**Exercise details**.
The result should be an exact copy of the entries below, free of pictures.
(Beginning of Available data)
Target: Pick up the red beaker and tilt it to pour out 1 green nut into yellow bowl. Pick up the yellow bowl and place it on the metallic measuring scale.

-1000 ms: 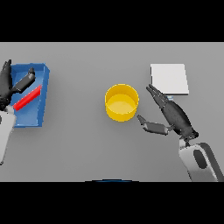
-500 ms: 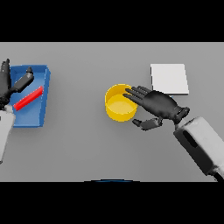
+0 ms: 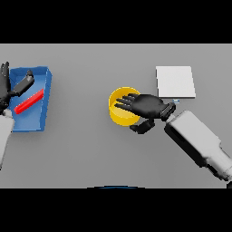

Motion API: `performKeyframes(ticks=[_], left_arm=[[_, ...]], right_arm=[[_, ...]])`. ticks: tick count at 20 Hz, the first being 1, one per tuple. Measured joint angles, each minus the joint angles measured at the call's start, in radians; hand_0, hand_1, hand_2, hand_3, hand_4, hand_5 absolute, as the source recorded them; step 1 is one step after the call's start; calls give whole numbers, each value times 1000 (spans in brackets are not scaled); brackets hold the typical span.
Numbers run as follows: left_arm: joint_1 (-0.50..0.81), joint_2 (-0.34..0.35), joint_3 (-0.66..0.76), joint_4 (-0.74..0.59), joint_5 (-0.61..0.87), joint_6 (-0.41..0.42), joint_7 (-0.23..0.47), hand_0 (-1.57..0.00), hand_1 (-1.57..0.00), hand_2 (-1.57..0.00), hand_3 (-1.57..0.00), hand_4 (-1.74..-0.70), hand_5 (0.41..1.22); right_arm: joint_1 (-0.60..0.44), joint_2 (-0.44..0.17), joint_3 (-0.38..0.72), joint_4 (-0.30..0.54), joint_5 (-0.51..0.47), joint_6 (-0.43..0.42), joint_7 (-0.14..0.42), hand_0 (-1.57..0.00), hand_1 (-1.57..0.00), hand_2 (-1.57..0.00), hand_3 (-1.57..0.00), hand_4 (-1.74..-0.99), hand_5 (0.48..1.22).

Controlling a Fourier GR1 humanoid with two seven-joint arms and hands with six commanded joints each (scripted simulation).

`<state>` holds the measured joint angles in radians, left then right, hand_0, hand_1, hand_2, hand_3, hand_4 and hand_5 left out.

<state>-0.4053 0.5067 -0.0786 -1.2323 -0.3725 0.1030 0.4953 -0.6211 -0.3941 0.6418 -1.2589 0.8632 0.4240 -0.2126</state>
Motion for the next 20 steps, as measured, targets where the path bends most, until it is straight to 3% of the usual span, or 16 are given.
performKeyframes(ticks=[6, 9, 13, 15, 16, 18, 20], left_arm=[[10, 8, 12, 4, 7, 6, -24, 1, 1, 1, 1, -744, 698], [13, 12, 16, 3, 11, 2, -8, 1, 1, 1, 1, -746, 698], [7, 13, 15, 4, 10, 1, -10, 1, 1, 1, 1, -745, 699], [22, 19, 17, -12, 11, 1, -19, 1, 1, 1, 1, -750, 701], [22, 17, 18, -3, 12, 4, -21, 1, 1, 1, 1, -752, 701], [6, 21, 20, 2, 10, 0, -7, 1, 1, 1, 1, -755, 703], [19, 20, 18, -5, 14, -4, -19, 1, 1, 1, 1, -756, 703]], right_arm=[[-65, 17, 45, 78, 31, 32, -17, 1, 1, 1, 1, -1261, 736], [-78, 44, 53, 110, 34, 53, 16, 1, 1, 1, -2, -1270, 740], [-98, 61, 60, 170, 33, 74, 17, 1, 1, -23, -72, -1289, 758], [-95, 72, 50, 178, 14, 109, 34, -26, -36, -71, -141, -1302, 805], [-94, 79, 47, 178, 14, 116, 59, -161, -135, -147, -182, -1321, 839], [-92, 69, 51, 171, 12, 120, 37, -669, -652, -614, -309, -1394, 976], [-85, 63, 48, 161, 1, 125, 15, -993, -983, -959, -552, -1514, 1064]])
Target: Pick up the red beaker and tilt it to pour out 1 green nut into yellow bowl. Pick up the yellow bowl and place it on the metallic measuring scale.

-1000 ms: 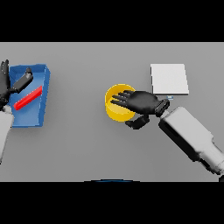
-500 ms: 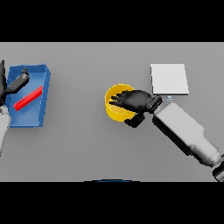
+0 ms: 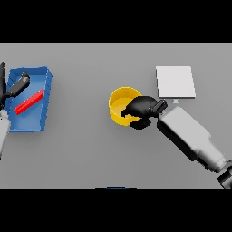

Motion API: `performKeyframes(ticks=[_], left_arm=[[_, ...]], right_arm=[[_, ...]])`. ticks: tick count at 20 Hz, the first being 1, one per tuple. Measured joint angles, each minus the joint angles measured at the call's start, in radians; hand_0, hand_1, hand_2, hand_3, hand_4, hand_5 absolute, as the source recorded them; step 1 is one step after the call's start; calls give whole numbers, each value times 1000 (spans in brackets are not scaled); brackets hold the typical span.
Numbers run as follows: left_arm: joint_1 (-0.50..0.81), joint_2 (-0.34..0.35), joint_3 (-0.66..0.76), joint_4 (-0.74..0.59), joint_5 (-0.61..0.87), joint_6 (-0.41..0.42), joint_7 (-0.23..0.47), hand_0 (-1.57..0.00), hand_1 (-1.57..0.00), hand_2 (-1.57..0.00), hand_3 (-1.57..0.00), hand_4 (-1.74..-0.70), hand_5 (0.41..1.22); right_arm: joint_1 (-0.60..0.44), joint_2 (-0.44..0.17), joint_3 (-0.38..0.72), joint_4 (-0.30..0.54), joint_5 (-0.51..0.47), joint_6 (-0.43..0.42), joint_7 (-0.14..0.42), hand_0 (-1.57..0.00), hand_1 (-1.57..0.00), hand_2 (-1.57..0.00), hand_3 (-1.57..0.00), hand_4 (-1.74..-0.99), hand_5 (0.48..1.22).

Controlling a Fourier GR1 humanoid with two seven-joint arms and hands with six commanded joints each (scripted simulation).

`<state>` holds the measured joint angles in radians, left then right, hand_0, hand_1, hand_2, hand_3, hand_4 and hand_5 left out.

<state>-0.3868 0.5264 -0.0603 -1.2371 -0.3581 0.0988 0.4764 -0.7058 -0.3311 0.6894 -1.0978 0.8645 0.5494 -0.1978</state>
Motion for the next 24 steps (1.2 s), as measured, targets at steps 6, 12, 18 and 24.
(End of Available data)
**Written reply**.
Target: Pick up the red beaker and tilt it to pour out 1 green nut into yellow bowl. Pick up the yellow bowl and place it on the metallic measuring scale.

-1000 ms: 
-500 ms: 
+0 ms: 

Motion API: `performKeyframes(ticks=[_], left_arm=[[_, ...]], right_arm=[[_, ...]])`. ticks: tick count at 20 Hz, the first being 1, one per tuple. Measured joint angles, each minus the joint angles measured at the call's start, in radians; hand_0, hand_1, hand_2, hand_3, hand_4, hand_5 absolute, as the source recorded them; step 1 is one step after the call's start; calls give whole numbers, each value times 1000 (spans in brackets are not scaled); brackets hold the typical span.
Numbers run as follows: left_arm: joint_1 (-0.50..0.81), joint_2 (-0.34..0.35), joint_3 (-0.66..0.76), joint_4 (-0.74..0.59), joint_5 (-0.61..0.87), joint_6 (-0.41..0.42), joint_7 (-0.23..0.47), hand_0 (-1.57..0.00), hand_1 (-1.57..0.00), hand_2 (-1.57..0.00), hand_3 (-1.57..0.00), hand_4 (-1.74..-0.70), hand_5 (0.41..1.22); right_arm: joint_1 (-0.60..0.44), joint_2 (-0.44..0.17), joint_3 (-0.38..0.72), joint_4 (-0.30..0.54), joint_5 (-0.51..0.47), joint_6 (-0.43..0.42), joint_7 (-0.14..0.42), hand_0 (-1.57..0.00), hand_1 (-1.57..0.00), hand_2 (-1.57..0.00), hand_3 (-1.57..0.00), hand_4 (-1.74..-0.99), hand_5 (0.48..1.22).

Controlling a Fourier GR1 humanoid with two seven-joint arms and hands with six commanded joints each (scripted simulation).

`<state>` holds the measured joint angles in radians, left then right, hand_0, hand_1, hand_2, hand_3, hand_4 and hand_5 left out.

<state>-0.4053 0.5067 -0.0786 -1.2323 -0.3725 0.1030 0.4953 -0.6211 -0.3941 0.6418 -1.2589 0.8632 0.4240 -0.2126</state>
Motion for the next 20 steps, as measured, targets where the path bends most, until it is straight to 3% of the usual span, or 16 are given.
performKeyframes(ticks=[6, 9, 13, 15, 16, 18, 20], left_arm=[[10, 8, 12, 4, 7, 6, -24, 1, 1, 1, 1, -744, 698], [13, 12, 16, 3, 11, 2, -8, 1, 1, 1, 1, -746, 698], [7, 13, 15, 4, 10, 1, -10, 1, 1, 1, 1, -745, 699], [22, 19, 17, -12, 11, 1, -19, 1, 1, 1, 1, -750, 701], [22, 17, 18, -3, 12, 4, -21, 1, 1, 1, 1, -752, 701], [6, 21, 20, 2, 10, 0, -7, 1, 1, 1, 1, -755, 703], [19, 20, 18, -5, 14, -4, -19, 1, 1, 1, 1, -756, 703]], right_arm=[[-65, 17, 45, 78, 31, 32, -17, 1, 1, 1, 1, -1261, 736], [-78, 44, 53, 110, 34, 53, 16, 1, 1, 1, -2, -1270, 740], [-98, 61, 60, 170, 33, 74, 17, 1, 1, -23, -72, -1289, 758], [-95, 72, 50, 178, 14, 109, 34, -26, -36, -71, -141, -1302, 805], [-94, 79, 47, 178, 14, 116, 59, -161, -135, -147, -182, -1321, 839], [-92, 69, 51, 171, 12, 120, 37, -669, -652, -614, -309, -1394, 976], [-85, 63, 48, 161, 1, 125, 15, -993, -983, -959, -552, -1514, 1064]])
Target: Pick up the red beaker and tilt it to pour out 1 green nut into yellow bowl. Pick up the yellow bowl and place it on the metallic measuring scale.

-1000 ms: 
-500 ms: 
+0 ms: 

Motion API: `performKeyframes(ticks=[_], left_arm=[[_, ...]], right_arm=[[_, ...]])`. ticks: tick count at 20 Hz, the first being 1, one per tuple. Measured joint angles, each minus the joint angles measured at the call's start, in radians; hand_0, hand_1, hand_2, hand_3, hand_4, hand_5 absolute, as the source recorded them; step 1 is one step after the call's start; calls give whole numbers, each value times 1000 (spans in brackets are not scaled); brackets hold the typical span.
Numbers run as follows: left_arm: joint_1 (-0.50..0.81), joint_2 (-0.34..0.35), joint_3 (-0.66..0.76), joint_4 (-0.74..0.59), joint_5 (-0.61..0.87), joint_6 (-0.41..0.42), joint_7 (-0.23..0.47), hand_0 (-1.57..0.00), hand_1 (-1.57..0.00), hand_2 (-1.57..0.00), hand_3 (-1.57..0.00), hand_4 (-1.74..-0.70), hand_5 (0.41..1.22); right_arm: joint_1 (-0.60..0.44), joint_2 (-0.44..0.17), joint_3 (-0.38..0.72), joint_4 (-0.30..0.54), joint_5 (-0.51..0.47), joint_6 (-0.43..0.42), joint_7 (-0.14..0.42), hand_0 (-1.57..0.00), hand_1 (-1.57..0.00), hand_2 (-1.57..0.00), hand_3 (-1.57..0.00), hand_4 (-1.74..-0.99), hand_5 (0.48..1.22).

Controlling a Fourier GR1 humanoid with two seven-joint arms and hands with six commanded joints each (scripted simulation).

`<state>` holds the measured joint angles in radians, left then right, hand_0, hand_1, hand_2, hand_3, hand_4 and hand_5 left out.

<state>-0.3868 0.5264 -0.0603 -1.2371 -0.3581 0.0988 0.4764 -0.7058 -0.3311 0.6894 -1.0978 0.8645 0.5494 -0.1978</state>
Motion for the next 24 steps (1.2 s), as measured, targets at steps 6, 12, 18 and 24.

There's nothing left to add to the output.